“Warning: Potential Security Risk Ahead! Your browser detected an issue and did not continue”.
Expired certificates are unfortunately a very common issue, that affects a wide range of services. Websites, DNS-over-HTTP/DNS-over-TLS, SMTPS, IMAPS, pretty much anything depending on certificates will suddenly become inaccessible if certificates are no longer valid for the current date.
Why does it happen?
Mainly because installing and updating certificates used to be a manual and tedious process.
CAs used to be awful, automation was complicated and after having successfully installed a certificate, the need to replace it looked like a distant future that wasn’t worth worrying about.
Things have improved since, thanks to Let’s Encrypt and vendors such as SSLMate finally offering a decent way to deal with certificates programmatically.
Still, expired certificates is a thing that keeps happening, sometimes with catastrophic implications. What recently happened to Firefox illustrates the fact that even in 2019, this is not a solved problem.
DNSCrypt and certificates
The DNSCrypt protocol also uses certificates. The way they are validated is simple and secure.
A regular DNS query is used to retrieve the server’s certificates that are verified using a public key already known by the client. The certificate matching the preferred cipher suite, that is still valid for the current date, and with the highest serial number will be automatically chosen.
This mechanism allows for seamless key rotation (validity periods can overlap), revocation, and cryptographic agility.

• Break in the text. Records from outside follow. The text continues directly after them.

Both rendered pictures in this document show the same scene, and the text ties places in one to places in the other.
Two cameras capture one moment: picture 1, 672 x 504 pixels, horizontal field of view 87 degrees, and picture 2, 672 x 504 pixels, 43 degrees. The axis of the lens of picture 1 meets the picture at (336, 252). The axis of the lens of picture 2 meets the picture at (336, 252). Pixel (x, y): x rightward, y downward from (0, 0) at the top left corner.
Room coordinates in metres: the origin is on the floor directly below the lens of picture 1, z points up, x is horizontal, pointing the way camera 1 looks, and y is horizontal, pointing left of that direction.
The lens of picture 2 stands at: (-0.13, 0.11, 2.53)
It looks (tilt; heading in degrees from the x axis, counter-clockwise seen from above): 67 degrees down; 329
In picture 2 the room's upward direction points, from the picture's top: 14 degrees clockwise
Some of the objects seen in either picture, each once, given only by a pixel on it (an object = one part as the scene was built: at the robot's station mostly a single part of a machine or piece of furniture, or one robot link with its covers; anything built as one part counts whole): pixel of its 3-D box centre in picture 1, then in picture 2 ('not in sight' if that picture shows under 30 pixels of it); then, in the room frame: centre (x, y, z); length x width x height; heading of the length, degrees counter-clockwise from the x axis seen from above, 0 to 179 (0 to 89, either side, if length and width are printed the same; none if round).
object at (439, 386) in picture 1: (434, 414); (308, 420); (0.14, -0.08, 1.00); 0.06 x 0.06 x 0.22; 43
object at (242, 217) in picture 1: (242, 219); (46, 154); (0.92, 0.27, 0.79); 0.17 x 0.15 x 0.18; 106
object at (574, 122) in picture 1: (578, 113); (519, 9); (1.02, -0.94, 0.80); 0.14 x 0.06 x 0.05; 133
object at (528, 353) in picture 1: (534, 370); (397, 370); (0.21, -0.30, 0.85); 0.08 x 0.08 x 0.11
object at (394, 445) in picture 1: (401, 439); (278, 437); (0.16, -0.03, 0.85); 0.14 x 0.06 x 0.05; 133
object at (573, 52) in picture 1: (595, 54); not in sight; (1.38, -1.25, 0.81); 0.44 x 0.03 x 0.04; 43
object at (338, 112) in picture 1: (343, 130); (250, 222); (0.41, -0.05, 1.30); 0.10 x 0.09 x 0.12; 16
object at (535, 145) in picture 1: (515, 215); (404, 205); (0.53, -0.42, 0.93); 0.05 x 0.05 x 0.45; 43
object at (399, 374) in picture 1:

I designed DNSCrypt in 2011. Certificate management was no different than in today’s version, with one exception: how long a certificate should be valid for was not specified. In fact, there was no specification yet.
But dnscrypt-wrapper
, the server-side proxy, created certificates valid for 365 days by default.
Most resolvers just used that default value.
Time passed, and virtually all resolvers failed exactly 365 days after they had initially been set up. Including servers operated by large companies such as Yandex.
Unlike CAs, certificate creation was a simple process, that only required a couple shell commands. Still, people eventually forgot about them, causing service disruption. And more often than once, when it happened, the secret key originally used for signing had been lost, requiring a client update.
How the expired certificate problem has been solved
The DNSCrypt protocol version 2 was specified in 2015.
Besides introducing a new cipher suite (XChaCha20-Poly1305), and solving the DNS amplification problem without requiring TCP, it introduced a surprising requirement:
Certificates should not be valid for more than 24 hours.
dnscrypt-wrapper
was updated to generate short-term certificates only. The dnscrypt server docker image rotates certificates every 8 hours.
The reference client implementation, dnscrypt-proxy
, accepts certificates with any expiration date, but spits out a warning “The key rotation period for this server is excessively long” if it is valid for more than 24 hours.
Having very short-lived certificates has multiple advantages.
First, it tremendously helps with forward security: if a server is compromised or a key leaked today, yesterday’s traffic cannot be decrypted. The key has changed, already.
More importantly, it forces operators to set up automation from day one. When a new server is put online, if the scripts to rotate the keys haven’t been set up or don’t work, this will be immediately discovered.
The service will not fail a year from now. It will fail a couple hours later.
On the other hand, if automation has been set up and works, rotating the key every year, every quarter or 3 times a day doesn’t make any operational difference. If it works for more than 24 hours, it will keep working forever.
This, along with a ready-to-use Docker image implementing this, has been effective at reducing the number of servers having expired certificates, while improving security.
Dealing with long-term certificates client-side
Still, some DNS operators chose to create keys lasting for more than 24 hours, maybe due to operational constraints.
This is fine, but how can we prevent service disruption if these operators forget about key renewal?
That problem was largely solved with a handful lines of code in the dnscrypt-proxy
client.
Users get an informational warning 30 days before the expiration of a certificate required by a server they use, another message at a higher severity level 7 days before the expiration, and a critical message if the certificate has less than 24 hours left.
This, of course, only applies to certificates originally having a long validity period.
These messages give users a chance to inform DNS operators about the forthcoming certificate expiration before it’s too late. Not after the fact.
Users can also preventively switch to other servers in order to avoid losing service.
Combining strict requirements, with conforming implementations and preventive client-side notifications has been incredibly effective.
I don’t remember of any DNSCrypt server from the list of public DNS servers having had an expired certificate in the past 2 or 3 years.